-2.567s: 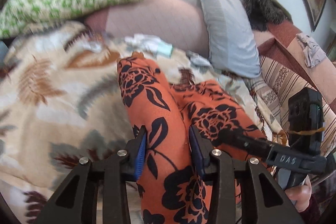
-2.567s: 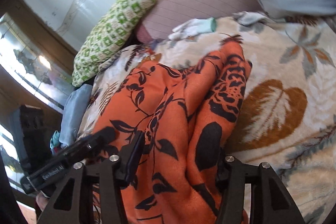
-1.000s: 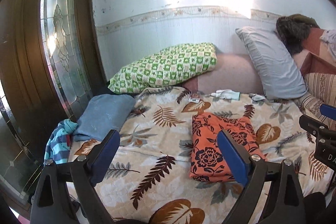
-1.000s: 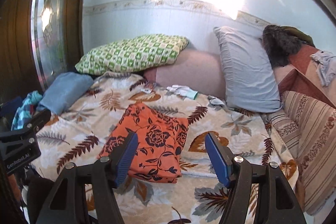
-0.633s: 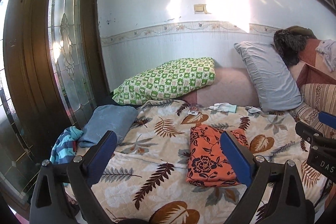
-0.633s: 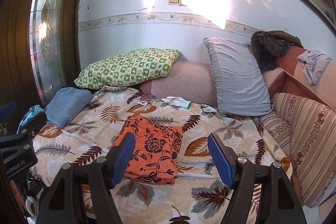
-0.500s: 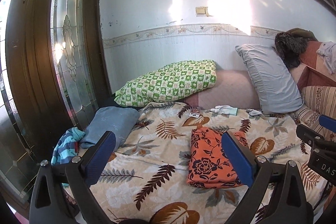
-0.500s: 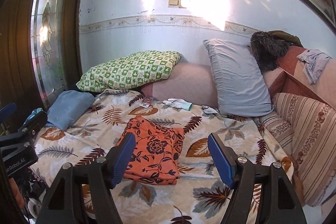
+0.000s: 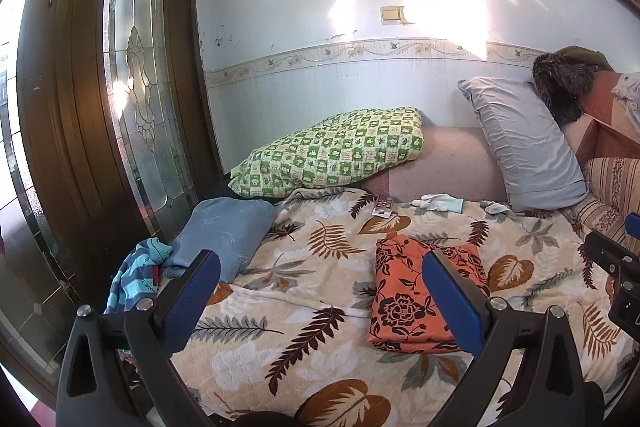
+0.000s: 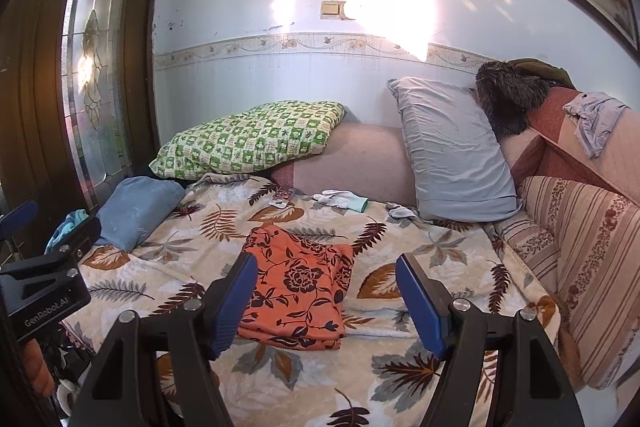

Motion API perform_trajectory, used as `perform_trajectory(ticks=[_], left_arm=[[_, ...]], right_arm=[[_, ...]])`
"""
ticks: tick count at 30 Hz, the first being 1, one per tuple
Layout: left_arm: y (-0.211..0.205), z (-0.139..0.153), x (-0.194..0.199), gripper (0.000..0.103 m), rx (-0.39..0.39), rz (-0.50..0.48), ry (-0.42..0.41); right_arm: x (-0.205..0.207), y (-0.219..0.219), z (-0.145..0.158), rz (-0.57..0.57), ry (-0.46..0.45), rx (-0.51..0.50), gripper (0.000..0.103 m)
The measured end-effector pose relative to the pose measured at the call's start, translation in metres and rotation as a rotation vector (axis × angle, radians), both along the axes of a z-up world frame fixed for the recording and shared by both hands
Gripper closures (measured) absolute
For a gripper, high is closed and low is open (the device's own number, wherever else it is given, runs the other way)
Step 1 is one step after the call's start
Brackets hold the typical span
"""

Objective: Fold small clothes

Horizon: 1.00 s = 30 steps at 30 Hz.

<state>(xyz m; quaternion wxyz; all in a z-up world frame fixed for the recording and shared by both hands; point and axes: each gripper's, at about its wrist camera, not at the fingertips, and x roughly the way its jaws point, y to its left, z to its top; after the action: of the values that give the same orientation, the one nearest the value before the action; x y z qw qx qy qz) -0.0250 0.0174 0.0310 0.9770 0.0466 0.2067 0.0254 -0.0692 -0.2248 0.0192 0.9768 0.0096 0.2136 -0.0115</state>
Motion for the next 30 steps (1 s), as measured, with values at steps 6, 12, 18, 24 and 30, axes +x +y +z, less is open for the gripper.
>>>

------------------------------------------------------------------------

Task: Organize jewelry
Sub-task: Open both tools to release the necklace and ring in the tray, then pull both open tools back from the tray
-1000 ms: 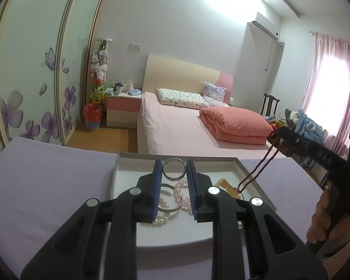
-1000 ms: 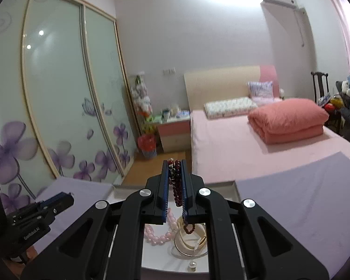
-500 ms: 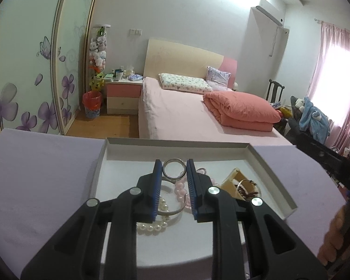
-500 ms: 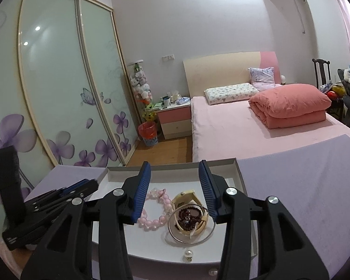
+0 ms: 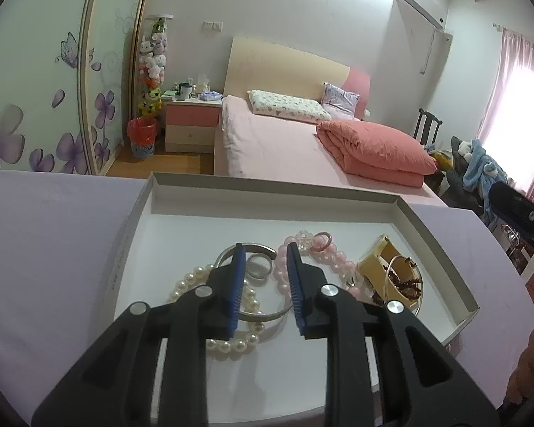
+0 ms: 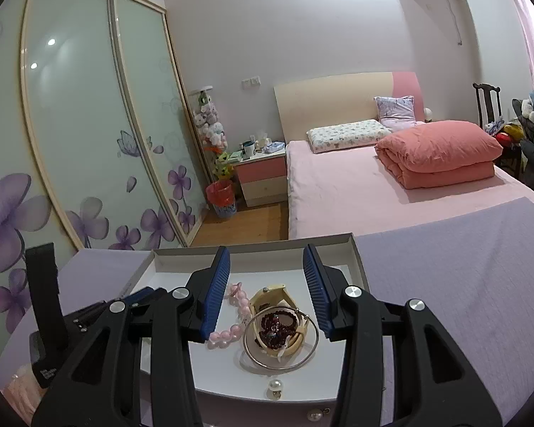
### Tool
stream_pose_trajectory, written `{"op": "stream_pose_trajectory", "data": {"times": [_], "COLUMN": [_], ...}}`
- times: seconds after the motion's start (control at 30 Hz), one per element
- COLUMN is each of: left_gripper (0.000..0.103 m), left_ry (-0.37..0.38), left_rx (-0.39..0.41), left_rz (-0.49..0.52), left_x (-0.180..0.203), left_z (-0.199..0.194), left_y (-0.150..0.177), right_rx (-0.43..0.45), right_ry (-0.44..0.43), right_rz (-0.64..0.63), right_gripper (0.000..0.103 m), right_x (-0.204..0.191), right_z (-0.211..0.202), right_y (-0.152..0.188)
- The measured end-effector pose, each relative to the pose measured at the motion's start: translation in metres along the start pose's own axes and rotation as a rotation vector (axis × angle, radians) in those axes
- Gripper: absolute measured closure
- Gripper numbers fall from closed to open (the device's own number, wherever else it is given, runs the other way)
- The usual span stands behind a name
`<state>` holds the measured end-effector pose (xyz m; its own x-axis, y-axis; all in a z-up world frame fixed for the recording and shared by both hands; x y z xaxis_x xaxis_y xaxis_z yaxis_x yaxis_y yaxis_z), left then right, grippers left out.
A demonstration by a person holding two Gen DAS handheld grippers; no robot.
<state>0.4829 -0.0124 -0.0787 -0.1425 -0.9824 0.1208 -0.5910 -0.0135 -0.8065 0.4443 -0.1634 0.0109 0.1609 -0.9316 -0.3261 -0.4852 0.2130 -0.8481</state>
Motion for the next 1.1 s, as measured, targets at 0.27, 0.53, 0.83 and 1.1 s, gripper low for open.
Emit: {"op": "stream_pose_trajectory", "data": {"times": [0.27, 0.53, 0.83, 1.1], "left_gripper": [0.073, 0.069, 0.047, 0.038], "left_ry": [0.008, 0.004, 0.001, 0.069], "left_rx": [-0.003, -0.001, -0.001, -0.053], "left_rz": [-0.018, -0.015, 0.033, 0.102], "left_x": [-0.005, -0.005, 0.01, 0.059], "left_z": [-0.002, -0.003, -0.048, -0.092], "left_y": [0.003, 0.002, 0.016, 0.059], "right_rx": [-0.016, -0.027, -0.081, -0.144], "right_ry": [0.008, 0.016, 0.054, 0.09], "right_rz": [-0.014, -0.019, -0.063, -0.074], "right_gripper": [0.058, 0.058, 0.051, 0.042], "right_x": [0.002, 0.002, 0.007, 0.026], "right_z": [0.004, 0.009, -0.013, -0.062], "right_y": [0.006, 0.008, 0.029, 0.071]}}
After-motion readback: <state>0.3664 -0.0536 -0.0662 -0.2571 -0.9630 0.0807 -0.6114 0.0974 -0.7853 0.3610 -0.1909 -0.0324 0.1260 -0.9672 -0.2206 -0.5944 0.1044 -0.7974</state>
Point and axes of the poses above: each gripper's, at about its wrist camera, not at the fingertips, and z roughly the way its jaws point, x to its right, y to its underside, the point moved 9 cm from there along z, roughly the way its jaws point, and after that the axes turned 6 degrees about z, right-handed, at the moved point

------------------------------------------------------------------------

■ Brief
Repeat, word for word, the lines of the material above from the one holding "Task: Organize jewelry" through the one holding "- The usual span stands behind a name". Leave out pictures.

■ Answer to this task
Task: Organize jewelry
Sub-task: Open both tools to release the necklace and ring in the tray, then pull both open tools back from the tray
-1000 ms: 
-1000 ms: 
-500 ms: 
-500 ms: 
+0 ms: 
+0 ms: 
### Tool
stream_pose_trajectory, written `{"op": "stream_pose_trajectory", "data": {"times": [_], "COLUMN": [_], ...}}`
- times: seconds after the motion's start (control at 30 Hz), one per element
- COLUMN is each of: left_gripper (0.000..0.103 m), left_ry (-0.37..0.38), left_rx (-0.39..0.41), left_rz (-0.49..0.52), left_x (-0.180..0.203), left_z (-0.199..0.194), left_y (-0.150..0.177), right_rx (-0.43..0.45), right_ry (-0.44..0.43), right_rz (-0.64..0.63), right_gripper (0.000..0.103 m), right_x (-0.204..0.191), right_z (-0.211..0.202), right_y (-0.152..0.188)
- The measured end-effector pose, each relative to the pose measured at the motion's start: translation in metres along the start pose's own axes and rotation as a rotation vector (axis × angle, radians) in those axes
- Gripper: absolute measured closure
- Gripper numbers fall from closed to open (the device's own number, wherever else it is given, runs the other way)
- The usual span stands behind a name

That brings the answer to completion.